Figure 4‑4:Network Scenario

• Channel characteristics as PATHLOSS_ONLY

• Change the Following parameters, Right Click on Underwater_Device_1 Properties

Device Properties > Physical Layer
Source Level (dB//1μPa) 190.8, 187.78,183.91
Data Rate (kbps) 20
Modulation Technique QPSK, BPSK, FSK, 16QAM, 64QAM, 256QAM

Table 4‑7: Device Properties

• Create a CBR Application with Default Properties with Source ID as 1 and Destination ID as 2.
• Run the Simulation for 1000 sec.

### Analytical computations#

In the Thorp model, the $db/km$ attenuation is given by.

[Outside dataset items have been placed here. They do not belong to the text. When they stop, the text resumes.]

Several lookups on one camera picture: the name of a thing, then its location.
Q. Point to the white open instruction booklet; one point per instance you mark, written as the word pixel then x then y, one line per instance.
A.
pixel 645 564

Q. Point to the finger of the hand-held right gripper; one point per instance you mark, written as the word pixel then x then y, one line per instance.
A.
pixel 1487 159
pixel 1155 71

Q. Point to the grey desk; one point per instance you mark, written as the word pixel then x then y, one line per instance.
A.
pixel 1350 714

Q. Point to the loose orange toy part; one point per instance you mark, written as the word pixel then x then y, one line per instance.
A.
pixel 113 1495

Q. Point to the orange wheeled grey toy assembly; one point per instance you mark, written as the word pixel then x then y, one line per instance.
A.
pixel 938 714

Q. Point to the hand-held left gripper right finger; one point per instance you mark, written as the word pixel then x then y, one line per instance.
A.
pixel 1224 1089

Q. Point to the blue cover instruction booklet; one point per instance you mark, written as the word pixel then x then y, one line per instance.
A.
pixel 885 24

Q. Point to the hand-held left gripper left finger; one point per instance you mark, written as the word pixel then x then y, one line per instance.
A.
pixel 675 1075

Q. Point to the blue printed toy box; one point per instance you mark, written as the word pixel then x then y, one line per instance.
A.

$$10log_{10}\alpha(f)= \begin{cases} 0.11 \times \bigg( \frac{f^2}{1+f^2}\bigg)+44\times \bigg(\frac{f^2}{4100+f^2}\bigg)+2.75\times 10^{-4}\times f^2 + 0.003 & f \geq 0.4KHz\\0.02+0.11 \times \bigg(\frac{f^2}{1+f}\bigg)+0.0011 \times f & f < 0.4 KHz \end{cases}$$

For this example, substituting $f = 20,$ we get $10\log_{10}{\alpha(f)} = 4.133\ db/km$, we see that the total pathloss is

$$10\ log\ A(d,\ f) = \ k \times \ 10\ log\ (d_{m})\ + d_{km} \times 10\ log\ \alpha(f)$$

Using input parameters $K\ (spread\ coefficient) = 2,\ f = 20\ kHz\$and distance between the source and destination, $d = 18\ km$, and we get the total transmission loss, $TL,$ as

$$TL = \ 10\ log\ A(d,\ f) = 153.51\ dB$$

Next, we turn to noise level $NL.\$ The turbulence, shipping, wind, and thermal, noise level in dB is given by

$$10\ logN_{t}(f) = \ 17\ - \ 30log(\ f)$$

$$10\ logN_{s}(f) = \ 40\ + \ 20 \times (s\ - \ 0.5) + \ 26\ log\ f\ - 60 \times log(f\ + \ 0.03)$$

$$10\ logN_{w}(f) = \ 50\ + \ 7.5 \times \sqrt{w}\ + \ 20\ log\ f - 40\ log(f\ + \ 0.4)$$

$$10\ logN_{th}(f)\ = \ - 15\ + \ 20\ log\ f$$

Substituting $f = 20\ kHz,$ shipping factor $s = 0.5,\$surface windspeed $w = 0\ m/s,\$ we get $N_{t} = - 22.03\ dB$, $N_{s} = - 4.27\ dB,$ $N_{w} = 23.63\ dB$, and $N_{th} = 11.02\ \ dB$. As explained in section 3.1.4 we see that wind noise has the most impact. After adding these noises in the linear scale and then converting back to $dB$, Total noise, $N_{Total}^{dB} = 23.87$. From the passive sonar equation

$$SNR = SL - TL - (NL - DI)$$

Substituting we get

$$SNR = 190.80 - 153.51 - (23.87 - 0) = 7.41\ dB$$

### Results: Packet Error Rate vs Distance#

For the above SNR, we plot PER vs. distance for different modulation schemes given default packet size of 14B.

Generally, range is defined as the Tx-Rx distance at which the PER is 10 %. From these plots we can determine a device's range. In summary, we see how the device range is dependent on Source Level, Noise, MCS and packet size.